Clearly, what people brought to their reading was as important – and, in some cases, more important – than what I wrote. That’s their right, but, as I’ve often lamented in the past, if someone wants to disagree with me, I wish they would at least disagree with what I actually said, rather than what they imagine I said. At times, people seem to be arguing with their own reflections to such an extent that I feel extraneous to the process.
But I think my favorite response was from a commenter who assumed the responsibility of giving me elementary advice about how to write. I’m always willing to learn, but, considering that last year I sold roughly a quarter million words about free software, now I know the spirit in which Lauren Bacall responded a few years ago on hearing that she had been voted one of the sexiest elderly women in film. “That will certainly pep up my career,” she said (or something to that effect). “I can’t wait to tell my agent.” While not at the top of my profession, I’m not at the bottom, either, so I can’t help but be bemused by unasked advice from an unknown and relatively unproven writer — especially when I personally wouldn’t give writing advice unless specifically asked.

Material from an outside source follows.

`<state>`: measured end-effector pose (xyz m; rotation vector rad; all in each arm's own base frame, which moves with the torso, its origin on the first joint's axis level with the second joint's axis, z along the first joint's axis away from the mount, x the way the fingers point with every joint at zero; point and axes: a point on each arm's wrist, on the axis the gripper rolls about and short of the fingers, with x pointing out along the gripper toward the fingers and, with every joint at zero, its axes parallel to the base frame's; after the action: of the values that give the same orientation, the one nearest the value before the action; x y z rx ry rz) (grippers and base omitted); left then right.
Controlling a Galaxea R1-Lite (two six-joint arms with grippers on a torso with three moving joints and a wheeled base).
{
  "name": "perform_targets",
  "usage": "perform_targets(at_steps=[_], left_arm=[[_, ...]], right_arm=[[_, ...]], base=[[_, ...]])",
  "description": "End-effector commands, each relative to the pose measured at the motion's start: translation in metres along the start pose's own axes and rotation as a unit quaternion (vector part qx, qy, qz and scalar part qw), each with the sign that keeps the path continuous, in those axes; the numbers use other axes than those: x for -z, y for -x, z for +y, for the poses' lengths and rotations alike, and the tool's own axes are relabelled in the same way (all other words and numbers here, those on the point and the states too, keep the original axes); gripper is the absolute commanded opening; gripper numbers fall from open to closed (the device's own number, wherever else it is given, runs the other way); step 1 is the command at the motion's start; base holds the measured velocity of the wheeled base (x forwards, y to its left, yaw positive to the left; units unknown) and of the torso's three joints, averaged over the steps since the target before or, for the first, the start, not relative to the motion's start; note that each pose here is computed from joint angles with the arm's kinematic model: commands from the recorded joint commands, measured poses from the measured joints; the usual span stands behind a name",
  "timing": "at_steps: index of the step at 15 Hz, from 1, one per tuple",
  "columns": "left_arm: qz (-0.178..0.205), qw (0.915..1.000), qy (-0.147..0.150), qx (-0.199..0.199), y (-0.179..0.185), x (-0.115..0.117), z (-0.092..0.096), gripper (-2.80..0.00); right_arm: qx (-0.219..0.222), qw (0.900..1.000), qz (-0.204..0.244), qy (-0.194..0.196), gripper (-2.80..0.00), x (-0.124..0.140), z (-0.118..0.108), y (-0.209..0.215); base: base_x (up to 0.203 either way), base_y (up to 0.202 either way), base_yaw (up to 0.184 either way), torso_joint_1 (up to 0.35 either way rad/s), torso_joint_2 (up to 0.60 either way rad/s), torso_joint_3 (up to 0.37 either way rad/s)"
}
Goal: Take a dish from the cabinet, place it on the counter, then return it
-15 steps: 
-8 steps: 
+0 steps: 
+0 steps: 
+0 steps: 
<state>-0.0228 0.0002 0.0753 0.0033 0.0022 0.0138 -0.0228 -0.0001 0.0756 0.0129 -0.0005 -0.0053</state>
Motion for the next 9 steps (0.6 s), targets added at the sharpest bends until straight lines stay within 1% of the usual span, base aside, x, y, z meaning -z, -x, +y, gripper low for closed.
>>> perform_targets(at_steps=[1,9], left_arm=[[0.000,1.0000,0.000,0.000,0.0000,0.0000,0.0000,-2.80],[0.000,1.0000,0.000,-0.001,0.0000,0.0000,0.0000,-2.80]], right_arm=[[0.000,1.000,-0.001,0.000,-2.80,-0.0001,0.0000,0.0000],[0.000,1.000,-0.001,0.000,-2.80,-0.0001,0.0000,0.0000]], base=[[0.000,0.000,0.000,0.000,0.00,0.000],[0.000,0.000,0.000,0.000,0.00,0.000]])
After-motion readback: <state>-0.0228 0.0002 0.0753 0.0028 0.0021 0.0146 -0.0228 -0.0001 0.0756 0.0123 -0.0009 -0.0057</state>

However, the most troubling thought to me in all the reactions is that I’ve apparently lost my anonymity online. This blog is modestly successful, but its readership is generally many times below what an article on Linux.com or Datamation receive. I thought it useful as a sandbox, a place to express my thoughts-in-progress without any fuss. If anything, I expected to get a few responses from friends and acquaintances.
But, as readers of the entry rise into the thousands, I realize that I was naive. Regardless of what merits I do or don’t have as a writer (and nobody could be more critical of my work than me, believe me), apparently some people do notice what I have to say about free software. Some of them may hate it, but they notice. That’s a humbling and frightening thought (and leads me to mutter repeatedly about the blind leaning the blind).
Even more importantly, it means that, unless I start writing under another name, I have to assume a greater responsibility for what I write publicly. No more working out of ideas publicly for me – from now on, I need to make sure that I state my assumptions clearly, and address opposing views in more detail, and not publish on certain subjects until my ideas are fully developed. People are still going to make invalid inferences, no matter what I do, but I feel the responsibility all the same, even while I tell myself that I’m being arrogant in feeling the obligation.
In a week or so, perhaps I’ll revisit the topic. Meanwhile, thanks for everyone who has commented or blogged in response. It’s interesting, and I’ve learned, even though I don’t have the time to respond in detail to everyone.